The idea of the mentioned paradox is not new, online articles discuss this referencing a paper from 1968 by Michael Scriven and is called "Scrivens paradox". It has already several answers.
It's not merely practically impossible to build a perfect predictor for such cases. The existence of a so called "Counter", something that would use the prediction to do the opposite, makes it logically impossible to calculate the future and reveal it ahead of time.
If it were logically possible in theory in determinism to create a prediction in such a situation, determinism could not logically be possible. Since such a prediction is logically impossible, it's concept does not logically make determinism impossible.
The intuition that in a deterministic universe perfect knowledge means predictability can be found as Laplace's demon.
But even with perfect knowledge in a purely deterministic universe, not all futures are computable. E.g. see Undecidable_problem There are known computational problems known and proven to be undecidable, proven that it's logically impossible to find a solution in finite time. If the inanimate future (without humans) was predictable by a machine, we could use such a machine to predict the outcome of computing such a problem within finite time, thus having achieved the impossible.
Mainstream philosophy holds that likely our universe is not 100% deterministic, but free will would still be possible even if it was 100% deterministic (Compatibilism), so any source of random does not matter for the discussion. A third alternative, something that is neither determined nor random but "intentional" is regarded as philosophically nonsensical by mainstream philosophy, but still upheld by religions.
Mini-Universe Example
Even without considering the issue of predictability not being granted in determinism due to undecidability, a simple example can show the logical problem of predicting a future that is influenced by the prediction:
We can imagine a closed system of a rock dropping down a tube, a gate that can be open or shut, and a computer predicting the future, and another computer acting as the Anti, like in the image above. Since the gate is open, the predictor predicts the rock will drop to position A. The Anti, seeing the prediction, shuts the gate, so the rock wont drop to A but be stuck at B. The predictor could anticipate that, and predict B, but that would just make the Anti choose to keep the gate open, so that prediction would also fail.
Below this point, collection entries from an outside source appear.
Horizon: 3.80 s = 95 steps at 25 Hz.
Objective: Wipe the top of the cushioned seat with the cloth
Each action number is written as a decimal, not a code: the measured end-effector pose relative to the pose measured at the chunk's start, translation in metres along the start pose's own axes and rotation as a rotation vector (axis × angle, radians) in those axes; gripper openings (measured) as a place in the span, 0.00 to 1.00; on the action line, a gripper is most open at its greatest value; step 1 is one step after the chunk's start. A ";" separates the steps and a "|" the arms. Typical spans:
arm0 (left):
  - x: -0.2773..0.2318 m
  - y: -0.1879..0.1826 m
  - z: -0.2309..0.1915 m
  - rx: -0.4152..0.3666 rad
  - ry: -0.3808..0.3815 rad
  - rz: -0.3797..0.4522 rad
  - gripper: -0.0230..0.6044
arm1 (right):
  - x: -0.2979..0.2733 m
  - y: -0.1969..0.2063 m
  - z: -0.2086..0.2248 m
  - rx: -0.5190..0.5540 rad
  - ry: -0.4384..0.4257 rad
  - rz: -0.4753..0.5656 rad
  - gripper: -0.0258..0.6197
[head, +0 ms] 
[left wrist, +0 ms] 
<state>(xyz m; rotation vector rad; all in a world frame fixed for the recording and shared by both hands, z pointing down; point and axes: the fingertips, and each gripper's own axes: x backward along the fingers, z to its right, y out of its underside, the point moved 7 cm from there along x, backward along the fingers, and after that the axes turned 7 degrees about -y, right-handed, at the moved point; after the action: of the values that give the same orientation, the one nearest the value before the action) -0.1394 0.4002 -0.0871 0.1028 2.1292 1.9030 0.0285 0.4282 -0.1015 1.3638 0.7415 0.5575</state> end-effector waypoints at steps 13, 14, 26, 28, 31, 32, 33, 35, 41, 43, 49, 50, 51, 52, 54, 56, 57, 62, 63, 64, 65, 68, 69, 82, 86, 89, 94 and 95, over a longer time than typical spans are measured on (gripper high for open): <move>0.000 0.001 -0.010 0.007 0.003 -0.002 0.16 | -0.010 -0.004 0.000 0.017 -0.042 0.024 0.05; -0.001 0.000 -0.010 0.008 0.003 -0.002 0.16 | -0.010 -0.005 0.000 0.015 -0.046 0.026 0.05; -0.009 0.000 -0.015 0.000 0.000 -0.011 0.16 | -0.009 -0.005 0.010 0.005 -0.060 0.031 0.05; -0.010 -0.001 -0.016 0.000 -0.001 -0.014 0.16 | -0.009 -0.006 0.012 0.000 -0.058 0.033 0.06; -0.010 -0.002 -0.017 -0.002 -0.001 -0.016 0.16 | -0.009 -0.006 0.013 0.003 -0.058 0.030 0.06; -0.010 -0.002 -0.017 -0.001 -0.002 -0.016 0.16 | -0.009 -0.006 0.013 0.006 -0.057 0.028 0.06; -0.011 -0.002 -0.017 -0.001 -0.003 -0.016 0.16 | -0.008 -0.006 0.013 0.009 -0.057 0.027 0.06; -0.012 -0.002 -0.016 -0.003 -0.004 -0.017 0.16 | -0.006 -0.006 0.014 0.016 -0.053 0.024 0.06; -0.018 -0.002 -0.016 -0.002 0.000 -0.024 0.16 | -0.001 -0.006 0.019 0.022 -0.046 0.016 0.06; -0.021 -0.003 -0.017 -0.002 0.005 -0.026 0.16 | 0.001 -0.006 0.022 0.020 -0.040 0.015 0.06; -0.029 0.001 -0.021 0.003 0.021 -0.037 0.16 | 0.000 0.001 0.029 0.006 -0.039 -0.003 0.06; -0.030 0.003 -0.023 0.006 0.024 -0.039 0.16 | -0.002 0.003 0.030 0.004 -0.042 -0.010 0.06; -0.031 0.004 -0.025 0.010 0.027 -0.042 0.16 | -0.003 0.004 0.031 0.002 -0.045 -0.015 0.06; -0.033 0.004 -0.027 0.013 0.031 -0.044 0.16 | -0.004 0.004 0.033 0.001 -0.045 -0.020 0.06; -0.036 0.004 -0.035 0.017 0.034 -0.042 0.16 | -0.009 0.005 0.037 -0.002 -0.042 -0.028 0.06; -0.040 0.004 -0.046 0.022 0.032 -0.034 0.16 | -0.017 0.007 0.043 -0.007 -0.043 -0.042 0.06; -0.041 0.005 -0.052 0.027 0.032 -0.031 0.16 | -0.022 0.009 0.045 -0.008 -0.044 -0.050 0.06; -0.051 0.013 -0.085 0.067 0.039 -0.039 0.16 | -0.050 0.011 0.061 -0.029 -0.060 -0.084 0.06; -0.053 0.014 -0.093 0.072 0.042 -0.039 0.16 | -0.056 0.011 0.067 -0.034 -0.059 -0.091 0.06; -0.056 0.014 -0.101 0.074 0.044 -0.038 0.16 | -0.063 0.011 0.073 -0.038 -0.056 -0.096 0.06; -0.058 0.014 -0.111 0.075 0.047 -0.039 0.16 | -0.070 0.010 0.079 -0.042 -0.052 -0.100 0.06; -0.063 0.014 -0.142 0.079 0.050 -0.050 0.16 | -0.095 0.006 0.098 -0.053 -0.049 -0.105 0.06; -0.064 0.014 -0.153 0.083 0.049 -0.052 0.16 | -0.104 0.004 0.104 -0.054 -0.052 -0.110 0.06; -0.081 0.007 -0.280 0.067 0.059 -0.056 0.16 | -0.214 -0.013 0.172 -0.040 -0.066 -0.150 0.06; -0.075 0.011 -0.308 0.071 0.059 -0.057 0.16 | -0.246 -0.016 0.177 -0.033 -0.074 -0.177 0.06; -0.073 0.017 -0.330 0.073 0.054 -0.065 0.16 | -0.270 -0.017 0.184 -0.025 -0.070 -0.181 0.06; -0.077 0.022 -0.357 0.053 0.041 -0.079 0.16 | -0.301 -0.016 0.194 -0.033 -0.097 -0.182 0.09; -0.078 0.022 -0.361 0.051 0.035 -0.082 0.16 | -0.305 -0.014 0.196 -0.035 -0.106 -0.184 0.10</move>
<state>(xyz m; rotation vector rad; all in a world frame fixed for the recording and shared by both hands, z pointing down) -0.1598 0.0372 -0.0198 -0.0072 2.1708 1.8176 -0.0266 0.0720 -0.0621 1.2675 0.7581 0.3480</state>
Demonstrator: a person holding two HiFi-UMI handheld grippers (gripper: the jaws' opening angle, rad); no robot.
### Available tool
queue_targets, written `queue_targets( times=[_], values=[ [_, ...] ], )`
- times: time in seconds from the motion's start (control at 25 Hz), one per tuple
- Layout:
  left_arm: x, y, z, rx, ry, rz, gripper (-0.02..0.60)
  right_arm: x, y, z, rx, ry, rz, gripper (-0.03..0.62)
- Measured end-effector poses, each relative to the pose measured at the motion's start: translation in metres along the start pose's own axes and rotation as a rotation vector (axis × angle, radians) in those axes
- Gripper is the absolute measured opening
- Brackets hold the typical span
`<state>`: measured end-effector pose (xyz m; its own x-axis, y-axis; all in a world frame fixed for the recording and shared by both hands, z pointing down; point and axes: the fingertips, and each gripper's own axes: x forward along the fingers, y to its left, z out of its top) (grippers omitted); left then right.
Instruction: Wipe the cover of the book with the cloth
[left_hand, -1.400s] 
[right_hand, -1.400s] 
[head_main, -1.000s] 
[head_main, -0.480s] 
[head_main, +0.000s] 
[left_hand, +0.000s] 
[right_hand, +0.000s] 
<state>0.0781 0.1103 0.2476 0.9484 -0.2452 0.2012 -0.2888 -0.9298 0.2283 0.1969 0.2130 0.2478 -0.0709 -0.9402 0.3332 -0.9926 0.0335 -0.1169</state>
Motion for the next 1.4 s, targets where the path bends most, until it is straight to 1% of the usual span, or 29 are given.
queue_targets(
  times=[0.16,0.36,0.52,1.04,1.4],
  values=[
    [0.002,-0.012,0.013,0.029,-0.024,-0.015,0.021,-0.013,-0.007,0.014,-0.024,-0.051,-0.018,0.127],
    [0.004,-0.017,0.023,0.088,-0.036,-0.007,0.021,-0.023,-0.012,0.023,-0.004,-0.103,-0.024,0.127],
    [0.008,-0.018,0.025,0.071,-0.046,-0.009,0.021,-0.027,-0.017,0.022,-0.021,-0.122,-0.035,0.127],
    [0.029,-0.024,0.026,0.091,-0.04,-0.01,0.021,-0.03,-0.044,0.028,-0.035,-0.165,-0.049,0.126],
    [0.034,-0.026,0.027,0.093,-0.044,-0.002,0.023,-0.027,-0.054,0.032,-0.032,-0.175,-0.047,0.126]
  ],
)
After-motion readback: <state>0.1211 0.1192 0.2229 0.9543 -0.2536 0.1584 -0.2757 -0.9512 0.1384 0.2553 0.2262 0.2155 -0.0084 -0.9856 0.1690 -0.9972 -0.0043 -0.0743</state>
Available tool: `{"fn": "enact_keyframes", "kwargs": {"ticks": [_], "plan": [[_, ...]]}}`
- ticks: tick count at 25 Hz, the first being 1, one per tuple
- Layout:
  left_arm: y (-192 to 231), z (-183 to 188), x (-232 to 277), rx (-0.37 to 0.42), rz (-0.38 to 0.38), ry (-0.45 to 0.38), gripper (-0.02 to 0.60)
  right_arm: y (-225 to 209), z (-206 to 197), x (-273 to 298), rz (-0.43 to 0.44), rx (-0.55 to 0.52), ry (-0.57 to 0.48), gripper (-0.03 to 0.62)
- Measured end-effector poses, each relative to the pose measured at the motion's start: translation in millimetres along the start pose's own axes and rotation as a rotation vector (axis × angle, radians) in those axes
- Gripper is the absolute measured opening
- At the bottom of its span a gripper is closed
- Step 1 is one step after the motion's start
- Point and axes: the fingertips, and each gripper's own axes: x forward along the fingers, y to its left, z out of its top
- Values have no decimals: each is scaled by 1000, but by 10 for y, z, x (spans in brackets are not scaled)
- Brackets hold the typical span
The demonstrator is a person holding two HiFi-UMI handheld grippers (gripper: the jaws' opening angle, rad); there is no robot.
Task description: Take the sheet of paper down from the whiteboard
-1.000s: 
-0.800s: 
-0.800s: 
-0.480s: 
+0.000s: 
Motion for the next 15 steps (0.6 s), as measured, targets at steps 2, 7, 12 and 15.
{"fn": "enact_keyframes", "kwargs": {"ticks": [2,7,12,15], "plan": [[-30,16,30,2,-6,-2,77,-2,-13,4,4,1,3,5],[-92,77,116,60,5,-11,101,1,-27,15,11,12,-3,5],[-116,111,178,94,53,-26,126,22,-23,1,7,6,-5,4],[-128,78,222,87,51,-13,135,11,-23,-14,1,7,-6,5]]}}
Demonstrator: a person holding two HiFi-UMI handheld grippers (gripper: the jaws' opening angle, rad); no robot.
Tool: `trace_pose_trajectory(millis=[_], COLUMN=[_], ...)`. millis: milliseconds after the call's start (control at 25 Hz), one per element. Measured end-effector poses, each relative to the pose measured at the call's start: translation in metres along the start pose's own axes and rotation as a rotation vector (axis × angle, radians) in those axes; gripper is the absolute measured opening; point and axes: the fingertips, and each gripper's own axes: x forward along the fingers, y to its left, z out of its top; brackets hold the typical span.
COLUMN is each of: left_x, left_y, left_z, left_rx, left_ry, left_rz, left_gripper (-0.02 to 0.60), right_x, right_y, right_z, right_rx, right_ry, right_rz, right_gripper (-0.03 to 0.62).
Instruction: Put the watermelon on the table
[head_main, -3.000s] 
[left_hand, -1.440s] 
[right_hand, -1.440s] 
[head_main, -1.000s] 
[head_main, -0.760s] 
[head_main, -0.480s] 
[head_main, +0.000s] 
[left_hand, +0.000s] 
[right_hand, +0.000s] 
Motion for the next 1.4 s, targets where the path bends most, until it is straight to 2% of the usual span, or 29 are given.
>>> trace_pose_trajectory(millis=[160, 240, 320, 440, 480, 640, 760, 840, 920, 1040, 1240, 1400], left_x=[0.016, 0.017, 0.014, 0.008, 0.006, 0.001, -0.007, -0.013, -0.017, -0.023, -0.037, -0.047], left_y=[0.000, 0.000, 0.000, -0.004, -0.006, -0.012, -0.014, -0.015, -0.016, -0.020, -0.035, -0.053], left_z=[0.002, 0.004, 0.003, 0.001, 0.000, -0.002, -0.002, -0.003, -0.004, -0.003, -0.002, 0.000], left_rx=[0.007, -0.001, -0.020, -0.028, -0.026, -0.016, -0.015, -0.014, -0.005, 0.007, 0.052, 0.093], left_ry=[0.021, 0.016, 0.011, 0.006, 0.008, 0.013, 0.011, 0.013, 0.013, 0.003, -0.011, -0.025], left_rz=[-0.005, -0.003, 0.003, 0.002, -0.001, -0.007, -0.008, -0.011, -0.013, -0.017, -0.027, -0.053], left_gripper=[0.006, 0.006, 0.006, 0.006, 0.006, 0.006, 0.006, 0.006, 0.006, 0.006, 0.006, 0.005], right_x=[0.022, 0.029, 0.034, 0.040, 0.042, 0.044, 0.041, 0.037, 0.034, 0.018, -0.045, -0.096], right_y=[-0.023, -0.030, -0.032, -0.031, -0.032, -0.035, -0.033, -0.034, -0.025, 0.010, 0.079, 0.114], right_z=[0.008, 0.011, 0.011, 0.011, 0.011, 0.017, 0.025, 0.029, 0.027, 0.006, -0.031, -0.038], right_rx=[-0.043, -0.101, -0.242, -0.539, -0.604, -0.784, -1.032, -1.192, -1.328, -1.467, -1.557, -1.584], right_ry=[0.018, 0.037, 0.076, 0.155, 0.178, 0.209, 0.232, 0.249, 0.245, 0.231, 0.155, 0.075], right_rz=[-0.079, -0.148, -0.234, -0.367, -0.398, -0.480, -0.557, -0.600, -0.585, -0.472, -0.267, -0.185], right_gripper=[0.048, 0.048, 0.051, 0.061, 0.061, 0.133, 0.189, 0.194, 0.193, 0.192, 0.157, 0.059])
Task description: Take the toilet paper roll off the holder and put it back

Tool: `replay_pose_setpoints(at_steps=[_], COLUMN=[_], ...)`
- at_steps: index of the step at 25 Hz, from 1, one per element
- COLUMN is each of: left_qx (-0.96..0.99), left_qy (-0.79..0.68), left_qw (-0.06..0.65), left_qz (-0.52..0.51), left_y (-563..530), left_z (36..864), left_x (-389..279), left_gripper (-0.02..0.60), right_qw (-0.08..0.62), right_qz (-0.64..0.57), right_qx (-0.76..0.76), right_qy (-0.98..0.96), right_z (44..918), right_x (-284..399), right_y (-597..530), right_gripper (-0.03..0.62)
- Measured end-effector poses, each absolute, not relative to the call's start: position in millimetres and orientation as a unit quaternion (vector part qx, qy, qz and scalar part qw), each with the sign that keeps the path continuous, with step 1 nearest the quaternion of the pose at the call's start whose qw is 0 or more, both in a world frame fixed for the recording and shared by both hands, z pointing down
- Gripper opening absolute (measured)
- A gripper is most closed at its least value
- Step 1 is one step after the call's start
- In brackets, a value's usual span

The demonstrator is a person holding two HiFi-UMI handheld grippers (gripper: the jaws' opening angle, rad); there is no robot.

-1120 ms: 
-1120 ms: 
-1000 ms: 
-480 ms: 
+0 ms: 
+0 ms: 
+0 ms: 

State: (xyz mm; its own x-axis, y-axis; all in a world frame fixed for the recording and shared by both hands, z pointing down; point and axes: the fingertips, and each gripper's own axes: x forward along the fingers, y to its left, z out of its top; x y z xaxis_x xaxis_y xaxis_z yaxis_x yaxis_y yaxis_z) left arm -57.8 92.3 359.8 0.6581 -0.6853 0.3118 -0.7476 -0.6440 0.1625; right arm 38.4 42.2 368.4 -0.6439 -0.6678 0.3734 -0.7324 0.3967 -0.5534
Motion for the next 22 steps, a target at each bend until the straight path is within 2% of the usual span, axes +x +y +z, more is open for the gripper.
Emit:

This system has no humans, no "free will" in a sense breaking determinism, no random, no quantum effects or other aspects preventing perfect knowledge. Yet a true prediction is impossible for the predictor machine to produce.
If such a device was built, it would be perfectly predictable from the outside, it would be possible to truly predict that either the rock ends up where predicted or not, but the predictor in the system could not logically predict that.
The Anti has free will in the sense that it can prevent each prediction, but it's so simple that we don't even need a computer to build it, it can be a purely mechanical device, same as the predictor.
Special circumstances
This is different in fatalism and predeterminism, in which a machine could be built that predicts the future and the human cannot do the opposite, prevented by the determined future from doing the opposite.
But that's not the same as determinism, and not a popular modern belief. It's a misconception of determinism by dualists, sometimes used as straw man to dismiss monism or physicalism.